Jona­than Hil­ler ana­ly­siert, wes­halb der mutier­te Bär in Anni­hi­la­ti­on so gru­se­lig ist. Der Bär ist natür­lich auch durch den Schrei so unheim­lich, nicht nur durch sein Aus­se­hen.

Ich fin­de das Mons­ter in The Thing (1982) aller­dings ähn­lich und auch ziem­lich gru­se­lig.

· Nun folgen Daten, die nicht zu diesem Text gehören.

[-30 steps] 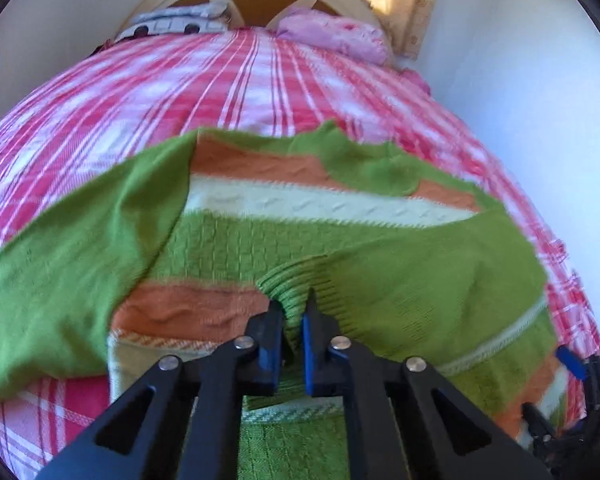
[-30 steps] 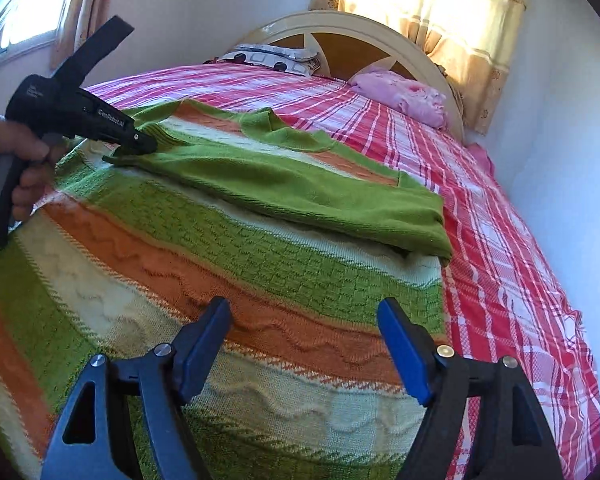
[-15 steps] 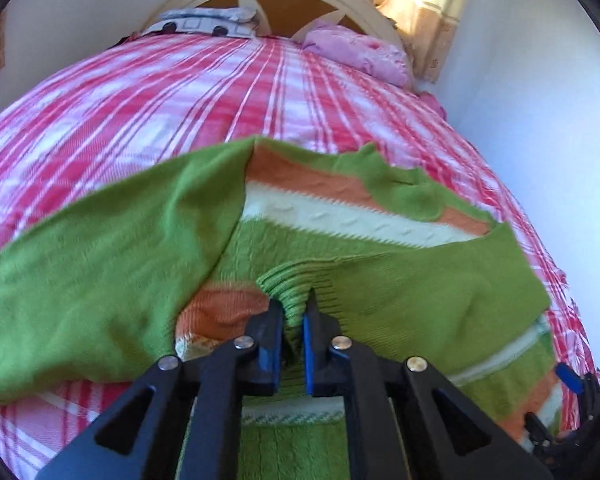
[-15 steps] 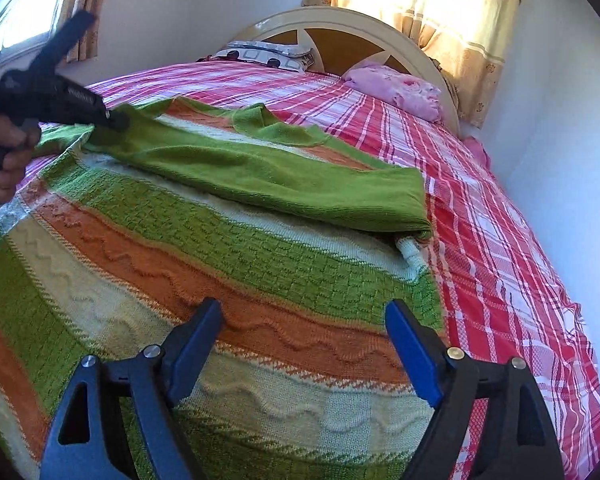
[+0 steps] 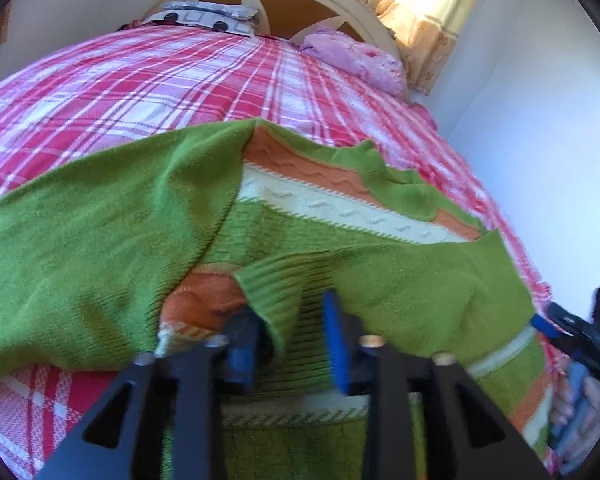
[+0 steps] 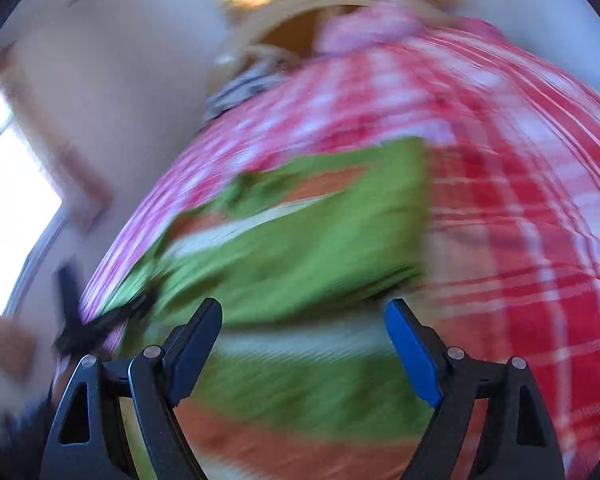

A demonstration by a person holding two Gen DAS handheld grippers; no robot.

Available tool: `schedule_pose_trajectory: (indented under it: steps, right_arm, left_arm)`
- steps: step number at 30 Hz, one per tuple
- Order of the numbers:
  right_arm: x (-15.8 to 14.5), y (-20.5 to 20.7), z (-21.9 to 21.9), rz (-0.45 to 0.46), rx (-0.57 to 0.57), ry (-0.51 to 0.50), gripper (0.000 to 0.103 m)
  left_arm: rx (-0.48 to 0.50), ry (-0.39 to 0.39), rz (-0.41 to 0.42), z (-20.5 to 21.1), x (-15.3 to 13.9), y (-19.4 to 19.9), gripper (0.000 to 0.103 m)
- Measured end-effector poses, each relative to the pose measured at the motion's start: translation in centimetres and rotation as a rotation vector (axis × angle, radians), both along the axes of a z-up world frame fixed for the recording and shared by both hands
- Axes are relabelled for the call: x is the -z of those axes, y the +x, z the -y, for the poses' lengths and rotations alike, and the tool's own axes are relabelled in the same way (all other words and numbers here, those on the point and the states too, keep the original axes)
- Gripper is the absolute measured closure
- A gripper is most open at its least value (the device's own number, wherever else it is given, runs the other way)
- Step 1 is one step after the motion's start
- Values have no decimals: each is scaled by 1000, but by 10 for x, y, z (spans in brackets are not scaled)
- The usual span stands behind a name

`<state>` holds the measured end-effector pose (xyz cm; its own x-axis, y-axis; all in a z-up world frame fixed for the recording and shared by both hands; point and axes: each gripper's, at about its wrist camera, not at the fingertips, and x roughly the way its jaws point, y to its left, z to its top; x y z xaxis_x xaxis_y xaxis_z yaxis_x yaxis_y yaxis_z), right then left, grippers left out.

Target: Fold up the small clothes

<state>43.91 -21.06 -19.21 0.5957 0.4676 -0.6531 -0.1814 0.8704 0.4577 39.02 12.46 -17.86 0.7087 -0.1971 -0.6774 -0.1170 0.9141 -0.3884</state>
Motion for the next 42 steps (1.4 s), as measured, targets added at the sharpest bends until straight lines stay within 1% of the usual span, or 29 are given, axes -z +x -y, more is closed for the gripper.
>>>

Im Mons­ter zeigt sich die Ver­letz­lich­keit und Ver­wund­bar­keit des Lebens in einer für den Ver­stand nicht ein­deu­tig erklär­ba­ren oder erkenn­ba­ren Lebens­form. Ein fröh­lich vor sich hin pfei­fen­der oder lächeln­der Mör­der wirkt mons­trös, ein im Affekt oder in Rage agie­ren­der Mensch weni­ger. Han­eke hat anfangs meis­ter­haft gezeigt, wie mons­trös die rea­le Gewalt ist und dar­ge­stellt wer­den kann.

Das Mons­ter stellt eine Bedro­hung für unser Leben dar, es ent­hält Antei­le von uns selbst, psy­cho­lo­gi­sche und orga­ni­sche Details. Mons­ter kon­fron­tie­ren uns mit uns selbst als Lebens­form und kön­nen uns in Form von Misch­we­sen unlieb­sa­me Antei­le auf­zei­gen, es kon­fron­tiert uns nicht mit dem Ster­ben oder Tod an sich, eher mit der Tat­sa­che, dass unser Leben ver­wund­bar und gewis­ser­ma­ßen ein täg­li­ches Ster­ben ist, ein orga­ni­scher Pro­zess, eine per­ma­nen­te Ver­än­de­rung und Muta­ti­on, die wir nicht wahr­neh­men.

Auch The Fly (1986) kon­fron­tiert uns damit sehr deut­lich.